## WORK TO BE COMPLETED
From the data below, retype exactly the lines starting with the one that contains "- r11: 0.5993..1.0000" and ending with the one that contains "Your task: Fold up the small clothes", both included.
===== DATASET EXCERPT
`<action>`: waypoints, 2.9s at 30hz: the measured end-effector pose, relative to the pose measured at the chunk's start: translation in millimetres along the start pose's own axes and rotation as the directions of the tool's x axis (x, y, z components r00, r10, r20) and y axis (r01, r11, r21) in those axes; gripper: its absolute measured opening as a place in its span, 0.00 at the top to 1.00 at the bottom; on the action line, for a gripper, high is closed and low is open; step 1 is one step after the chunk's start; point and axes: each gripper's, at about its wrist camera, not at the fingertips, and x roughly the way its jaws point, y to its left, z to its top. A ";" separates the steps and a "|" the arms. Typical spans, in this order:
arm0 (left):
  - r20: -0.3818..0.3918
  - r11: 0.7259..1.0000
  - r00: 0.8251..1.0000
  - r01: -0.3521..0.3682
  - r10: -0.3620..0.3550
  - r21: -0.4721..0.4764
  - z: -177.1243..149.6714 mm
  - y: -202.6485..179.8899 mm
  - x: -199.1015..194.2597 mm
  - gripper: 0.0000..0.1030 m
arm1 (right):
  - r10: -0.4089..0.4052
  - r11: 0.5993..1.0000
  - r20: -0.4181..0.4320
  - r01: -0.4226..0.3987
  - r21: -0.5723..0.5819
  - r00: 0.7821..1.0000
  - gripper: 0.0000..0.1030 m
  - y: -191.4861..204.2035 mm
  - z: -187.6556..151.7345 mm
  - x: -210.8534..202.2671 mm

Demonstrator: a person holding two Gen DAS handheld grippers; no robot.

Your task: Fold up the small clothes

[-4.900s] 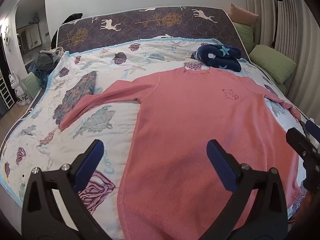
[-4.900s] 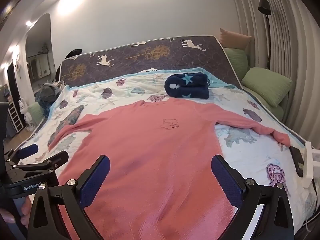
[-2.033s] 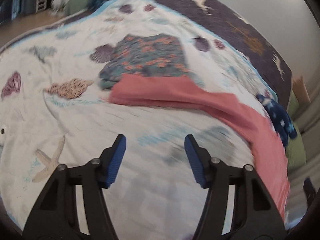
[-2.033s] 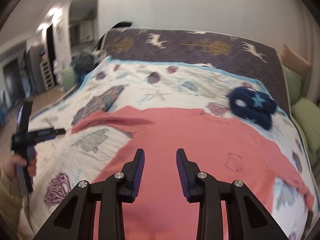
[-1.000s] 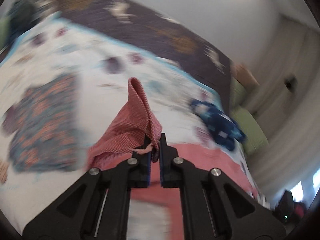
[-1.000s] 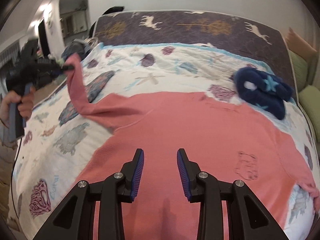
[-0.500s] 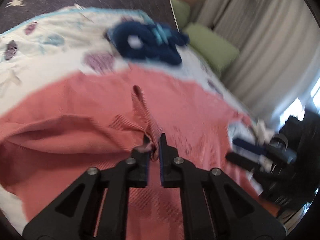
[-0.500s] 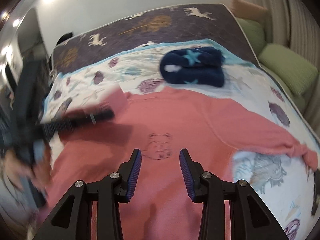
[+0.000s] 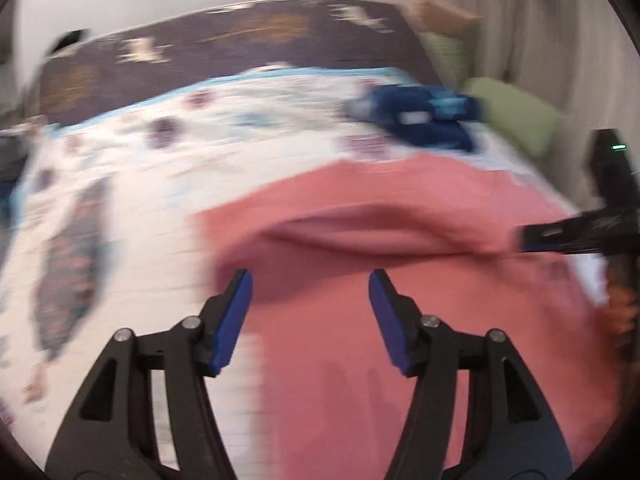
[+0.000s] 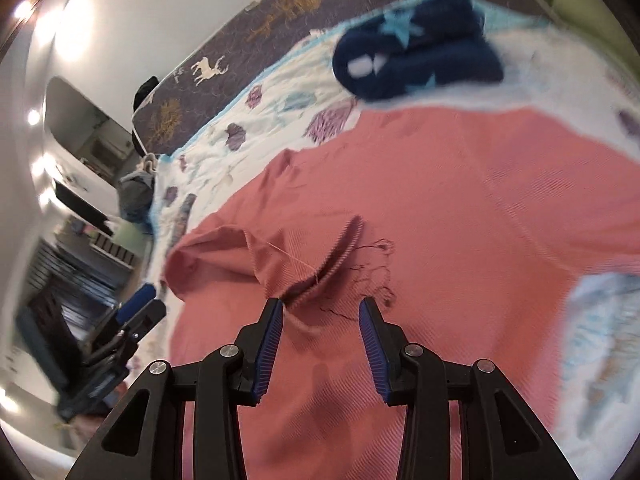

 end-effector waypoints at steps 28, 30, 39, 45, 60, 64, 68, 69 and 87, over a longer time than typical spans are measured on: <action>-0.068 0.994 0.996 -0.057 0.063 0.092 -16.6 -10.8 40.5 0.80 | -0.004 0.985 0.220 -0.033 0.168 0.976 0.95 -52.5 36.0 -39.7; -0.087 0.995 0.993 -0.074 0.080 0.074 -15.5 -6.1 44.3 0.80 | -0.035 0.979 0.179 -0.002 0.204 0.983 0.94 -66.9 27.5 -31.7; -0.098 0.997 0.992 -0.074 0.075 0.014 -19.3 14.4 28.0 0.73 | -0.122 0.961 0.185 0.069 0.268 0.975 0.85 -89.1 17.5 -44.6; -0.093 1.000 0.996 -0.014 0.016 0.021 -15.4 8.8 33.5 0.68 | -0.148 0.989 0.221 0.144 0.032 0.964 0.60 -23.3 42.7 -46.1; -0.130 0.969 0.977 0.143 -0.171 -0.202 -22.2 35.1 59.3 0.65 | -0.154 0.835 -0.225 0.006 -0.550 0.962 0.29 206.9 93.1 191.2; -0.117 0.958 0.977 0.147 -0.180 -0.247 -25.0 41.9 60.8 0.80 | -0.129 0.860 -0.318 -0.054 -0.508 0.939 0.40 206.7 90.3 223.7; -0.078 0.939 0.980 0.152 -0.184 -0.309 -28.9 50.2 56.1 0.89 | -0.164 0.869 -0.265 0.012 -0.495 0.950 0.97 210.5 88.1 233.5; -0.070 0.940 0.983 0.142 -0.171 -0.310 -29.5 50.4 53.9 0.90 | -0.154 0.882 -0.238 0.025 -0.470 0.959 0.97 209.4 91.5 231.7; -0.005 0.907 0.984 0.160 -0.176 -0.389 -35.4 69.5 14.2 0.85 | -0.113 0.946 -0.072 0.085 -0.311 0.991 0.82 93.9 77.7 75.3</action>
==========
## EXPECTED OUTPUT
  - r11: 0.5993..1.0000
  - r20: -0.4181..0.4320
  - r01: -0.4226..0.3987
  - r21: -0.5723..0.5819
  - r00: 0.7821..1.0000
  - gripper: 0.0000..0.1030 m
  - y: -191.4861..204.2035 mm
  - z: -187.6556..151.7345 mm
  - x: -210.8534..202.2671 mm

Demonstrator: a person holding two Gen DAS handheld grippers; no robot.

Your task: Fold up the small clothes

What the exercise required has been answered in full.